Unilever joins global cage-free egg crusade
Unilever has announced plans to source 100% cage-free eggs worldwide by 2025. The updated timeline for its global commitment is revealed in addition to the company’s existing commitment to transition its entire European and North American supply chains to 100% cage-free eggs by 2020.
Unilever’s chief procurement officer, Dhaval Buch, says, “We are actively working towards our commitment to ensure 100% of our global egg supply is cage-free by 2025, and by 2020 across Europe and North America. Although we are not one of the largest egg buyers in the marketplace, we hope our efforts will help drive progress globally.
“Through the Unilever Sustainable Agriculture Code, we will continue to proactively improve welfare standards across our supply chain and the wider industry.”
Unilever was one of the first global companies to work with The Humane League and other animal protection groups in 2015 to begin sourcing cage-free eggs for its products. In Western Europe, its Hellmann’s, Amora and Calvé brands have used 100% cage-free eggs since 2009. As of 2016, 53% of Unilever’s global egg supply was cage-free.
The food manufacturer worked with The Humane League and representatives of Open Wing Alliance, a global coalition of animal protection organisations, to form the timeline to remove cage eggs from its global supply chain.
Aaron Ross, vice president of policy & strategy at The Humane League, says, “In recent months, more and more major food companies are producing timelines to eliminate cages from their egg supply chains worldwide.
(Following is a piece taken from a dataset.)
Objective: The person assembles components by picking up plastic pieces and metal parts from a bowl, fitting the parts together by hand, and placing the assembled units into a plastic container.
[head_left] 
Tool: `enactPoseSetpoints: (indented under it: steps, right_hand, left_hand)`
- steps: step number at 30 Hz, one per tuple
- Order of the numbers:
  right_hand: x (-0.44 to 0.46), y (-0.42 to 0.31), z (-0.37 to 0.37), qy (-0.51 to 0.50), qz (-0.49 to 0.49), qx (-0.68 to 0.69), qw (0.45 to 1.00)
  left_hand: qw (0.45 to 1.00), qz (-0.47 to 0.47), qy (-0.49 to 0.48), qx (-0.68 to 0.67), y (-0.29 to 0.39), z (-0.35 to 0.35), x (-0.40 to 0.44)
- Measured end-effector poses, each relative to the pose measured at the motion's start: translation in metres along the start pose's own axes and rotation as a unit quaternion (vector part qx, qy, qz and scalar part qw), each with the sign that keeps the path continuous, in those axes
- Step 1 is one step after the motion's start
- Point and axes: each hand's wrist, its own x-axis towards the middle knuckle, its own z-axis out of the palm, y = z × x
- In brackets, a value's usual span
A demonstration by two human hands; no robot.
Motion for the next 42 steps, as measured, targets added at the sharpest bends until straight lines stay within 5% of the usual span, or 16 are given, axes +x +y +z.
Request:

“The global cage-free movement is continuing to pick up steam and, with important companies like Unilever taking this step in the right direction, we are confident that soon these cruel practices will be a thing of the past. The Humane League and Open Wing Alliance applaud Unilever’s commitment to this progressive timeline for their global egg supply chain.“
More than 20 prominent food companies have recently announced global commitments to eliminate the use of cages in their egg supply chains. Unilever’s announcement comes on the heels of several other global cage-free policies from other major corporations, including Nestle, Aldi Sud, Kellogg Company, General Mills, Wyndham Worldwide, and more.
In addition, Hilton Worldwide recently reached its goal to source 100% cage-free eggs by 2018 for all of its hotel brands in 19 countries, including: France, Spain, Poland, Germany, United States, and the UK.
These global policies will help eliminate some of the worst abuses suffered by any animals in factory farms. The vast majority of egg-laying hens are confined to less space than a single sheet of letter-sized paper, without relief, for virtually their entire lives.
These hens are unable to even spread their wings and left with injuries and deformities from being denied basic space for growth and movement. The European Union has banned barren battery cages, however the “enriched cages” that replaced them in some areas still cram up to 13 birds into a square metre and hens still suffer greatly.